Systemic sclerosis (SSc) is a complex, heterogeneous autoimmune disorder with widespread fibroproliferative vasculopathy, inappropriate inflammation, and tissue and organ fibrosis¹. Fibrosis distinguishes SSc from other systemic autoimmune diseases and has a major impact on quality of life and patient survival^1,2. Although a detailed understanding of the molecular mechanisms driving fibrosis in SSc remains elusive, recent studies imply that dysregulation of the innate immune system in genetically predisposed individuals plays a role. Accumulating evidence strongly suggests that aberrant Toll-like receptor (TLR) activation is central to SSc pathogenesis^3,4.

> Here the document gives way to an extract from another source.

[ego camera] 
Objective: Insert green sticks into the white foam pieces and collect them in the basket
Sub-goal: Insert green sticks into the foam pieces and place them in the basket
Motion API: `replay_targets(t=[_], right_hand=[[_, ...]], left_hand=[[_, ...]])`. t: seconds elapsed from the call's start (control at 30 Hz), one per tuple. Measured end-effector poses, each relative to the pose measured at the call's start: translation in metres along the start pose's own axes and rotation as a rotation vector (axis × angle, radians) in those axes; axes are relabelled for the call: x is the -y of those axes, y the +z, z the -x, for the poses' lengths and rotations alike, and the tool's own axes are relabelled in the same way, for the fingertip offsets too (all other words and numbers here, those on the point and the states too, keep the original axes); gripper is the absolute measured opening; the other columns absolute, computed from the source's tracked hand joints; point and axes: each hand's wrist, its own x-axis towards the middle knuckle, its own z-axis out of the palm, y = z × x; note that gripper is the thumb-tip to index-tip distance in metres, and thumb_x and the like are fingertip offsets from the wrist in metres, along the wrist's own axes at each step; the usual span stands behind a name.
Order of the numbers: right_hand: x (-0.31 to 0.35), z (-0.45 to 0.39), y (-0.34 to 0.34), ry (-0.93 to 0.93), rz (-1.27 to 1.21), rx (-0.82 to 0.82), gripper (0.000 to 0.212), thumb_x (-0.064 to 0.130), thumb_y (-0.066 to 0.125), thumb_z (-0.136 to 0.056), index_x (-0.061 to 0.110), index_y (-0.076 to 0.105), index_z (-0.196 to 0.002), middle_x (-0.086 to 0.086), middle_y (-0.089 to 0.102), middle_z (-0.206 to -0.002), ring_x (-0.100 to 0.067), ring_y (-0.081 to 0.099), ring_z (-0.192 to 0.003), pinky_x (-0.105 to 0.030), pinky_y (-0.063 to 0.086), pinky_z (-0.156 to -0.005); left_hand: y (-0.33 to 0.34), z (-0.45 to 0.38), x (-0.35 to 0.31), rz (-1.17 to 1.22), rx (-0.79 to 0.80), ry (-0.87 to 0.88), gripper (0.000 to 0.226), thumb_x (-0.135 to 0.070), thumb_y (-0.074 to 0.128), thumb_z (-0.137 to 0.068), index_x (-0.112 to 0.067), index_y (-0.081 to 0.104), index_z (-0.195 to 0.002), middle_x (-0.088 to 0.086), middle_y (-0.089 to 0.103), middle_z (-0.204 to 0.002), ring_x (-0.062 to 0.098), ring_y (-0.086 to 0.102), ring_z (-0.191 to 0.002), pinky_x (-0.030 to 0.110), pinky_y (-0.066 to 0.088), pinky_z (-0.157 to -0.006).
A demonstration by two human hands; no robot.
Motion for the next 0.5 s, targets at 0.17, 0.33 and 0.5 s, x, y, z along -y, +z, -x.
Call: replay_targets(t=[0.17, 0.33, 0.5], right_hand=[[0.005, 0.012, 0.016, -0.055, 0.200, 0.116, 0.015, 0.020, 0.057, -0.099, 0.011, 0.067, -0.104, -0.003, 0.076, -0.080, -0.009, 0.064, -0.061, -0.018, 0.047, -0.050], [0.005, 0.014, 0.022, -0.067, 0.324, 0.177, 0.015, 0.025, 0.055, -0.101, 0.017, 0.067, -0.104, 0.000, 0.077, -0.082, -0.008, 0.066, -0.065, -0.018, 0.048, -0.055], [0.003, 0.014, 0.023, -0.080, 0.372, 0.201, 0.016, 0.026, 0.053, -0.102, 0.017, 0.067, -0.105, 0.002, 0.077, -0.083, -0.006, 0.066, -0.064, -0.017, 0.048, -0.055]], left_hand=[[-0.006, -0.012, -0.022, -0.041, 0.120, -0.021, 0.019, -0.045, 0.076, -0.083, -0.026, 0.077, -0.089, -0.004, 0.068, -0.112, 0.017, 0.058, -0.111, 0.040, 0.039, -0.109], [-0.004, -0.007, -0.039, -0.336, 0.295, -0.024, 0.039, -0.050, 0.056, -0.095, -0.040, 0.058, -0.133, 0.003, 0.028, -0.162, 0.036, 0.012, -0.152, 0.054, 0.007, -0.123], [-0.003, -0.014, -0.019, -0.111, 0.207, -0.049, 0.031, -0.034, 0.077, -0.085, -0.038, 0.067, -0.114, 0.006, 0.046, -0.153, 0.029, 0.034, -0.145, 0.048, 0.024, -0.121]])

Indeed, chronic stimulation of TLR3 and TLR4 maintains a pro-fibrotic SSc-fibroblast phenotype^3,4,5,6. Moreover, TLR activation contributes to production of type-I interferon (IFN-I) and pro-inflammatory cytokines by innate immune cells and fibroblasts^3,4,5,6. Interestingly, an IFN-I-induced gene signature is present in approximately half of the SSc patients and genome-wide association studies identified polymorphisms in IFN-I-related genes^7,8,9,10,11. Studies suggest that IFN-I blockade could be beneficial in early SSc, where the IFN-I-gene signature is associated with disease severity^8,9,12. Consistent with this, IFN-I-based therapies induced or aggravated SSc¹³.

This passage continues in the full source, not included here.